State Street – Political Contributions (2010)
The shareholders of State Street (“Company”) hereby request that the Company provide a report, updated semi-annually, disclosing the Company’s:
- Policies and procedures for political contributions and expenditures (both direct and indirect) made with corporate funds.
- Monetary and non-monetary contributions and expenditures (direct and indirect) used to participate or intervene in any political campaign on behalf of (or in opposition to) any candidate for public office, and used in any attempt to influence the general public, or segments thereof, with respect to elections or referenda. The report shall include:
- An accounting through an itemized report that includes the identity of the recipient as well as the amount paid to each recipient of the Company’s funds that are used for political contributions or expenditures as described above; and
- The title(s) of the person(s) in the Company who participated in making the decisions to make the political contribution or expenditure.
The report shall be presented to the board of directors’ audit committee or other relevant oversight committee and posted on the Company’s website.
As long-term shareholders of State Street, we support transparency and accountability in corporate spending on political activities. These include any activities considered intervention in any political campaign under the Internal Revenue Code, such as direct and indirect political contributions to candidates, political parties, or political organizations; independent expenditures; or electioneering communications on behalf of federal, state or local candidates.
Disclosure is consistent with public policy, in the best interest of the company and its shareholders, and critical for compliance with federal ethics laws. Moreover, the Supreme Court’s Citizens United decision recognized the importance of political spending disclosure for shareholders when it said “[D]isclosure permits citizens and shareholders to react to the speech of corporate entities in a proper way. This transparency enables the electorate to make informed decisions and give proper weight to different speakers and messages.” Gaps in transparency and accountability may expose the company to reputational and business risks that could threaten long-term shareholder value.
State Street contributed at least $160,600 in corporate funds since the 2002 election cycle.
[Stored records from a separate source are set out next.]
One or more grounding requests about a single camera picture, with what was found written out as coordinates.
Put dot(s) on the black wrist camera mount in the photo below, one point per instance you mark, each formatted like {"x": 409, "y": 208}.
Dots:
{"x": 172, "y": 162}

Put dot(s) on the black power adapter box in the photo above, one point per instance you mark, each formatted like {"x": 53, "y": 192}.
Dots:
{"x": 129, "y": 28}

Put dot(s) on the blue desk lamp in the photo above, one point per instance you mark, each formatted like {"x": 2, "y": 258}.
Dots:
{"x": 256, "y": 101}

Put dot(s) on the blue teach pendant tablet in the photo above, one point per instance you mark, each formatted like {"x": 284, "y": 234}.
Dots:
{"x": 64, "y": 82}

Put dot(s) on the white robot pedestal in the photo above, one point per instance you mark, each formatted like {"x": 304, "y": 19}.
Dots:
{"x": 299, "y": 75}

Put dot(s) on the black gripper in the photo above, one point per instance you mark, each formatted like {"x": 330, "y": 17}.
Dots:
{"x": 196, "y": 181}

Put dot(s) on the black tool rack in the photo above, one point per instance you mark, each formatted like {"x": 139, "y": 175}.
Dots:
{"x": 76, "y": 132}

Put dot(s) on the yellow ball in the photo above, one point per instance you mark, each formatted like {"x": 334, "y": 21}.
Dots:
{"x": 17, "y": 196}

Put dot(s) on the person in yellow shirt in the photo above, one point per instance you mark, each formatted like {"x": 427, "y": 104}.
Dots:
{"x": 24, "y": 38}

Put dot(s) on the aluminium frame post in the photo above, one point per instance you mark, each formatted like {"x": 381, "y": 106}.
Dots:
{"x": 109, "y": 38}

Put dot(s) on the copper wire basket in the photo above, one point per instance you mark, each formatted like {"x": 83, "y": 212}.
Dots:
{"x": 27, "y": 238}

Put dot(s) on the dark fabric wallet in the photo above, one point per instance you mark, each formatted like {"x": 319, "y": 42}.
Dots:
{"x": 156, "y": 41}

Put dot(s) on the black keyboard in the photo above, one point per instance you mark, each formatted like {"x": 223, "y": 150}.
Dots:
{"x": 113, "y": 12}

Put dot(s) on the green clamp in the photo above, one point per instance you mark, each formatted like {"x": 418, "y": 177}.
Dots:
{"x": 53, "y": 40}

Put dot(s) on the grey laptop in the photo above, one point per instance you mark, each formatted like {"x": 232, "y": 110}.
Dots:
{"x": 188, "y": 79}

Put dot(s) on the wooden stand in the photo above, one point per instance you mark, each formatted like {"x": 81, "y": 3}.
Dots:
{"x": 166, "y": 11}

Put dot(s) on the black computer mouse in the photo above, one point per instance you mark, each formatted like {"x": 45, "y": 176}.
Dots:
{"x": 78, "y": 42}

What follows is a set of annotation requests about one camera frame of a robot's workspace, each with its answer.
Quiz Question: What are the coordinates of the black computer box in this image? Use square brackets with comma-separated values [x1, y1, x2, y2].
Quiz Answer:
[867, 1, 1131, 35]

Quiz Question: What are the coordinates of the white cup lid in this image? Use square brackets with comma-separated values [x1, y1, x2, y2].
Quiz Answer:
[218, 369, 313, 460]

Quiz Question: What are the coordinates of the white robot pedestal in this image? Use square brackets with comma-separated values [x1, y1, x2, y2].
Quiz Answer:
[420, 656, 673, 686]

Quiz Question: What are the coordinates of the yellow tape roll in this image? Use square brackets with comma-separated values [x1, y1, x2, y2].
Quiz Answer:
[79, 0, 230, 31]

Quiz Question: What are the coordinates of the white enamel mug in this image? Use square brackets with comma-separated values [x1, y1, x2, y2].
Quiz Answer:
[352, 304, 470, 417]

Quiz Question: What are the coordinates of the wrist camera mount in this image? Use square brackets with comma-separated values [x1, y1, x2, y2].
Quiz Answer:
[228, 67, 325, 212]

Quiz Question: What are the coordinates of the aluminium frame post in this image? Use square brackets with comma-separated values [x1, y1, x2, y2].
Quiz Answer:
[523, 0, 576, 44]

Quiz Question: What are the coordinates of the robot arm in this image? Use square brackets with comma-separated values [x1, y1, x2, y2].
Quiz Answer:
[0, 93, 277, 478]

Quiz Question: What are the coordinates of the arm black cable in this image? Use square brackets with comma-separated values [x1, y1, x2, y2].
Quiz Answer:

However, relying on publicly available data does not provide a complete picture of the Company’s political expenditures. For example, the Company’s payments to trade associations used for political activities are undisclosed and unknown. The proposal asks the Company to disclose all of its political spending, including payments to trade associations and other tax-exempt organizations for political purposes. This would bring our Company in line with a growing number of leading companies, including Prudential, US Bancorp and Capital One that support political disclosure and accountability and present this information on their websites.
This past year the Company reviewed its policies and we commend them for seriously considering these issues. However, the Company has not changed its policies and its Board and shareholders still need complete disclosure to be able to fully evaluate the political use of corporate assets. Thus, we urge your support for this critical governance reform.